Exercise directions:
What you return must be exactly the lines from the beginning of the material through the line containing "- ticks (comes", both included, and no pictures.

Source information:
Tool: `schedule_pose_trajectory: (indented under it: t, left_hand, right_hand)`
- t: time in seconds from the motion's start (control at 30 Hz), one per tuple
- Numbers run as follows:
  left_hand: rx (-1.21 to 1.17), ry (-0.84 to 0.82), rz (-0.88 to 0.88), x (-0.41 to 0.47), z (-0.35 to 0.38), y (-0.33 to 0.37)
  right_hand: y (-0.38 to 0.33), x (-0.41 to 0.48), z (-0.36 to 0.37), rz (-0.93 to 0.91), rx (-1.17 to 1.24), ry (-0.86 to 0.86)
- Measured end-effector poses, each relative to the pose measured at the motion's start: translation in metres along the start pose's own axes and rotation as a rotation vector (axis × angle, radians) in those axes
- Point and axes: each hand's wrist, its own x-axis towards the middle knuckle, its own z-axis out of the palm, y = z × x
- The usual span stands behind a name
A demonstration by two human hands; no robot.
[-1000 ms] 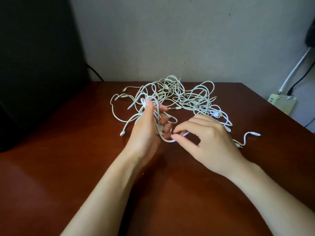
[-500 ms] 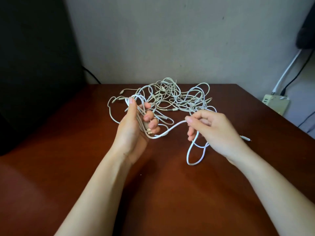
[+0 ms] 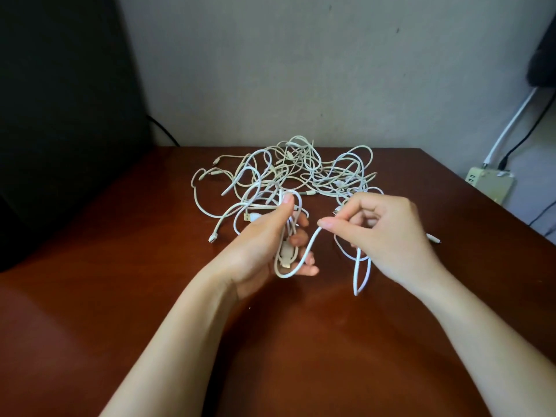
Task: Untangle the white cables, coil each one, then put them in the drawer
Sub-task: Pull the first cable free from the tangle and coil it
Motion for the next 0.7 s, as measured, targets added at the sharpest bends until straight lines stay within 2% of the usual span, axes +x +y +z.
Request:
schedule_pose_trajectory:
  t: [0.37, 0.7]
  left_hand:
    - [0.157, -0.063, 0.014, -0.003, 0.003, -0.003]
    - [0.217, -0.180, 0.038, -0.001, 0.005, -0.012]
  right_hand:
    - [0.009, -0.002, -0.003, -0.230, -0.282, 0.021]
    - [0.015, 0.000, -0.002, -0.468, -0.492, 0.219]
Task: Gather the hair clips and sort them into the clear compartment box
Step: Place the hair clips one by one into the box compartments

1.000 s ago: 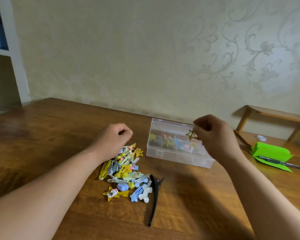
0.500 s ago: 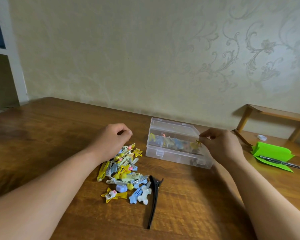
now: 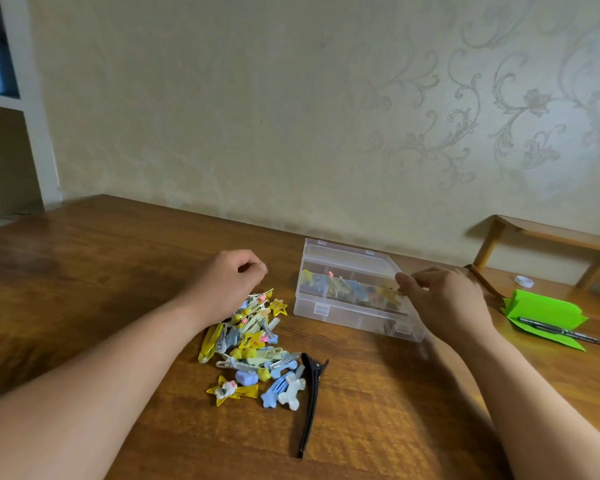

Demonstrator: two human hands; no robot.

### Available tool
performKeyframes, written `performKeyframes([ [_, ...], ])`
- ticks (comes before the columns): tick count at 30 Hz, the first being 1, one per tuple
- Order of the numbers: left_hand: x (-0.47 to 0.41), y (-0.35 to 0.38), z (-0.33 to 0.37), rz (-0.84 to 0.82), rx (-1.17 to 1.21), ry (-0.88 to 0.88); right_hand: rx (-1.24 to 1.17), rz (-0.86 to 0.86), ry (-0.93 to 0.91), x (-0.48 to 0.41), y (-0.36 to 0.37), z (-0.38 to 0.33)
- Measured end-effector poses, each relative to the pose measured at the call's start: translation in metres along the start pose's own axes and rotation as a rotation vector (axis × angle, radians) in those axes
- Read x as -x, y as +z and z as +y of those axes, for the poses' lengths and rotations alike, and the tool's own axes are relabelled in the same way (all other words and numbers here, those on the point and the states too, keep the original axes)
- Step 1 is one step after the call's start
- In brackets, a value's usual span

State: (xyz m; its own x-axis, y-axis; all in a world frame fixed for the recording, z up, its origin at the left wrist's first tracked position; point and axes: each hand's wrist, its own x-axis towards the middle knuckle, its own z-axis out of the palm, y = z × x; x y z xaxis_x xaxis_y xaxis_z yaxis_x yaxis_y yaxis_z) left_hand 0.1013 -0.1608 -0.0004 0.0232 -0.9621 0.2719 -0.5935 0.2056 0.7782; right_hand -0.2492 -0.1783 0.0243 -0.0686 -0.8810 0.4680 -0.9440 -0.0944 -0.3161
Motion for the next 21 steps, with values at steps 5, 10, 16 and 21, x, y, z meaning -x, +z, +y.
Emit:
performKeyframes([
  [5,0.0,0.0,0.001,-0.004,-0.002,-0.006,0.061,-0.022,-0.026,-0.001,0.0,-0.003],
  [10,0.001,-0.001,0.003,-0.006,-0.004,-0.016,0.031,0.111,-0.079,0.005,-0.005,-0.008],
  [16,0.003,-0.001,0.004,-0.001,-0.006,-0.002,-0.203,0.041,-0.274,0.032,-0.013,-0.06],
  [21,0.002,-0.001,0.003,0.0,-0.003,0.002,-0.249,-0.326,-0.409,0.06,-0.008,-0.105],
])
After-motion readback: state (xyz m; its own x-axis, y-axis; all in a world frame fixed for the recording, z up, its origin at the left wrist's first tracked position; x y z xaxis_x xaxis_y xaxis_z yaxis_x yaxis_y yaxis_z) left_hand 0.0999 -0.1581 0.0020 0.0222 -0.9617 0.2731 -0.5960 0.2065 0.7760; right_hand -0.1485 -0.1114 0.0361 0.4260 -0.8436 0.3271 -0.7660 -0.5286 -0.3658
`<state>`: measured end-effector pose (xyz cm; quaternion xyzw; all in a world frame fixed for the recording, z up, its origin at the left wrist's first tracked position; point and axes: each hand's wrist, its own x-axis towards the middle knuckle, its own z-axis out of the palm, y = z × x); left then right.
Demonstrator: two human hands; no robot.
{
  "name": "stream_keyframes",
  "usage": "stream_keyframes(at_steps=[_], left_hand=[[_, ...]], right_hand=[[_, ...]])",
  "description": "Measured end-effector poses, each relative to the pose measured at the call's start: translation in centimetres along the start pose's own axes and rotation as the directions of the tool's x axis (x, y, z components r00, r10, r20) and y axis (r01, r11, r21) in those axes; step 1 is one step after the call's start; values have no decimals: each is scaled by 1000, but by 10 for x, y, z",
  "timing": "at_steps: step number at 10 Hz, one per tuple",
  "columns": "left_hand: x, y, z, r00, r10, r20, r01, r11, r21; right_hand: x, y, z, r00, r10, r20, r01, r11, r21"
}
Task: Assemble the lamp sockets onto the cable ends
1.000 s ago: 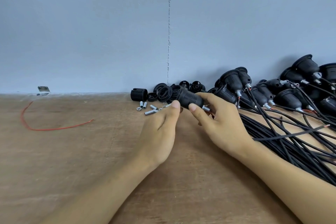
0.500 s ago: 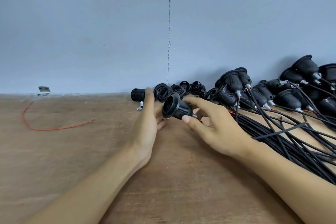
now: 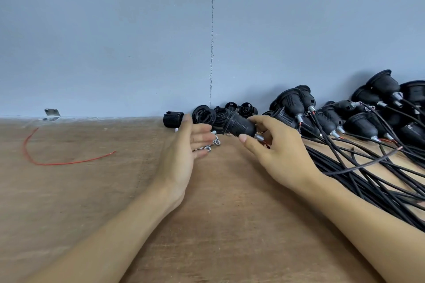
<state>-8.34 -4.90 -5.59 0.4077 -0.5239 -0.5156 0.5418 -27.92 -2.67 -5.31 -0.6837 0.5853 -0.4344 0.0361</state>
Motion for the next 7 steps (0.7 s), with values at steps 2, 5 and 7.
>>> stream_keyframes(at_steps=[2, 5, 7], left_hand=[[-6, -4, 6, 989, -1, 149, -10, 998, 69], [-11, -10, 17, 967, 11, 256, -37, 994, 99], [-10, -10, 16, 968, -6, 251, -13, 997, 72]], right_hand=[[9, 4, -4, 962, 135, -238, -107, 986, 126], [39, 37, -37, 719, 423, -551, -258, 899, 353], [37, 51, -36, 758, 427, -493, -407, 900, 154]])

Response area:
Tool: `schedule_pose_trajectory: (indented under it: t, left_hand, right_hand)`
- t: time in seconds from the motion's start (control at 30 Hz), one per tuple
- Numbers run as follows:
  left_hand: rx (-1.21 to 1.17), ry (-0.84 to 0.82), rz (-0.88 to 0.88), x (-0.41 to 0.47), z (-0.35 to 0.38), y (-0.33 to 0.37)
  right_hand: y (-0.38 to 0.33), x (-0.41 to 0.48), z (-0.36 to 0.37), rz (-0.93 to 0.91), rx (-1.17 to 1.24), ry (-0.86 to 0.86)
- Measured end-effector poses, each relative to the pose measured at the motion's start: translation in metres along the start pose's own axes and rotation as a rotation vector (axis × angle, radians) in those axes
- Point and axes: each hand's wrist, its own x-axis towards the middle knuckle, its own z-axis out of the palm, y = z × x
- The usual span stands behind a name
A demonstration by two human hands; no robot.
[-1000 ms] 
[-500 ms] 
[+0 ms] 
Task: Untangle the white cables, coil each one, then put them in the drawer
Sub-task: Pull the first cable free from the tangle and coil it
Motion for the next 0.7 s, as measured, targets added at the sharpest bends until straight lines stay within 2% of the usual span, axes +x +y +z.
Request:
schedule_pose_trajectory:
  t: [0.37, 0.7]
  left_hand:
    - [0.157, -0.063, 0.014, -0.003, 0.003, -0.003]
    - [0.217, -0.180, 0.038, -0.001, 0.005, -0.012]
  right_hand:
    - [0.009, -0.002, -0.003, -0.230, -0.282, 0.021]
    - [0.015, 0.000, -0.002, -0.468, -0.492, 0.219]
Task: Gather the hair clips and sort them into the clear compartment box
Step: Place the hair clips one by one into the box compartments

1.000 s ago: 
0.500 s ago: 
now: 

Demonstrator: two human hands; no robot.

### Available tool
performKeyframes, written `performKeyframes([ [_, ...], ])`
- ticks (comes before the columns): tick count at 30 Hz, the first being 1, one per tuple

Nothing further remains to be added to the answer.